On Tue, Oct 29, 2024 at 10:10 AM Andrew Pinski <pins...@gmail.com> wrote:
>
> On Tue, Oct 29, 2024 at 5:59 AM Richard Biener
> <richard.guent...@gmail.com> wrote:
> >
> > On Tue, Oct 29, 2024 at 4:29 AM Andrew Pinski <quic_apin...@quicinc.com> 
> > wrote:
> > >
> > > r0-126134-g5d2a9da9a7f7c1 added support for circuiting and combing the ifs
> > > into using either AND or OR. But it only allowed the inner condition
> > > basic block having the conditional only. This changes to allow up to 2 
> > > defining
> > > statements as long as they are just nop conversions for either the lhs or 
> > > rhs
> > > of the conditional.
> > >
> > > This should allow to use ccmp on aarch64 and x86_64 (APX) slightly more 
> > > than before.
> > >
> > > Boootstrapped and tested on x86_64-linux-gnu.
> > >
> > >         PR tree-optimization/85605
> > >
> > > gcc/ChangeLog:
> > >
> > >         * tree-ssa-ifcombine.cc (can_combine_bbs_with_short_circuit): New 
> > > function.
> > >         (ifcombine_ifandif): Use can_combine_bbs_with_short_circuit 
> > > instead of checking
> > >         if iterator is one before the last statement.
> > >
> > > gcc/testsuite/ChangeLog:
> > >
> > >         * g++.dg/tree-ssa/ifcombine-ccmp-1.C: New test.
> > >         * gcc.dg/tree-ssa/ssa-ifcombine-ccmp-7.c: New test.

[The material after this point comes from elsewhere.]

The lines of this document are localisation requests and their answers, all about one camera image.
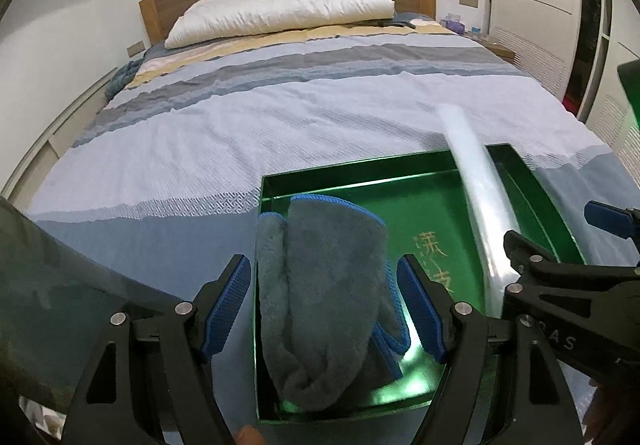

> > >         * gcc.dg/tree-ssa/ssa-ifcombine-ccmp-8.c: New test.
> > >
> > > Signed-off-by: Andrew Pinski <quic_apin...@quicinc.com>
> > > ---
> > >  .../g++.dg/tree-ssa/ifcombine-ccmp-1.C        | 27 +++++++++++++
> > >  .../gcc.dg/tree-ssa/ssa-ifcombine-ccmp-7.c    | 18 +++++++++
> > >  .../gcc.dg/tree-ssa/ssa-ifcombine-ccmp-8.c    | 19 +++++++++
> > >  gcc/tree-ssa-ifcombine.cc                     | 39 ++++++++++++++++++-
> > >  4 files changed, 101 insertions(+), 2 deletions(-)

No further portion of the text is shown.